Closed i30817 closed 6 years ago
Excellent, glad to hear you are using the library.
I want to make sure the library can handle a wide variety of ISO files, so I am definitely in favor of making it more relaxed. However, I'm not really in favor of adding a new mode. Instead, what I will probably do is unconditionally relax some of these constraints during parsing. Mostly they have been there for sanity, but the library is mature enough that I think removing them makes sense. I'll remove some of them (probably early next week), then update this issue once I do so you can give it another try.
Thank you!
After looking at this for a bit, my suspicion is that the library doesn't actually need to be more permissive. Instead, I think that some of the .bin/.cue files are using track sizes that pycdlib doesn't expect. In particular, pycdlib expects a 2048-byte track/extent size (the "user" track size), while some of these files have a 2352-byte track/extent size (the "physical" track size).
However, this is just a theory right now. Is there any way you could somehow share at least one of the .bin/.cue file combinations with me? That would make it a bit easier to confirm whether that is what is happening.
They're indeed all MODE2/2352 cue/bin (this was a psx standard iirc) and can easily be found in any redump torrent, but i'll print out names and md5sums of the games data track that fail on my not complete collection. Redump site has a complete collection of the cues and the dat with the md5sums too (because they're not copyrighted).
https://gist.github.com/i30817/68b11f17364192fbb5461a3e6c57c06f
edit: i probably should have printed the exceptions too. Do you want them? edit 2: updated it to include traceback. Also these are all only 'disc1' of games with multiple discs for simplicity sake.
From that list of errors, i'll notice that these are hardpatched with a translation, so you probably shouldn't count them too much because it might have been a translator error.

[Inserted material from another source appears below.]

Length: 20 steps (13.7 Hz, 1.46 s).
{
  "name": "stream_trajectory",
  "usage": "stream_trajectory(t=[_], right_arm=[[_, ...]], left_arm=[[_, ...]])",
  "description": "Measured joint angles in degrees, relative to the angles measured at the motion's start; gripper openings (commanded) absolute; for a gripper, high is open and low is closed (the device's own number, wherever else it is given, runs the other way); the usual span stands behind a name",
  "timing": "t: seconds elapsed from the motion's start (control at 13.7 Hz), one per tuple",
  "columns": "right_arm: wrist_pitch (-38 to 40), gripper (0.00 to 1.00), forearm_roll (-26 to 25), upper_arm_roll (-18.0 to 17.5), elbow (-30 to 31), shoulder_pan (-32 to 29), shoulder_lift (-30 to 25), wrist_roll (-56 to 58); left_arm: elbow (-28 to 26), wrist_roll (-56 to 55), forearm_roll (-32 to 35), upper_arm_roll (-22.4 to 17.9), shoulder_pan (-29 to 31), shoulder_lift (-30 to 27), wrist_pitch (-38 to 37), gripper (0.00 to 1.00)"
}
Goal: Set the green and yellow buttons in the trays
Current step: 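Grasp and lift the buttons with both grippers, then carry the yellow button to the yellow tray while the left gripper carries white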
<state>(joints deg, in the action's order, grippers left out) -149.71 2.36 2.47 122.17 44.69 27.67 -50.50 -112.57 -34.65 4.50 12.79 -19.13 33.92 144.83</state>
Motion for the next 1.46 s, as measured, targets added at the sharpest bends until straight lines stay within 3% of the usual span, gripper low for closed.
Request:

Indeed, most of these correspond to the more exotic errors above (the main dump error being 'year out of range'): Fantastic Night Dreams - Cotton Original Policenauts Echo Night 2 Super Robot Taisen Alpha Gaiden Brigandine - Grand Edition
The smallest there that is not a translation (that would be fantastic night dreams cotton) is probably "Harvest Moon - Back to Nature (USA)". Searching google for it (redump dump) and checking the md5sum matches should be enough for a example of the 'year out of range' error. I'm sorry but i don't have a ps1 demos isos to test.
What is confusing me here is that the 'reader' adapter actually reads bytes in 2048 increments, whether the original was psx cds (CD-ROM XA Mode 2, Form 1)or not (iso) have 2048 bytes of data as usual. I guess the 'raw' data being parceled out as 2048 bytes sectors is not enough not to appease the parser if the rest of the error correction data is 'lost'? (why?)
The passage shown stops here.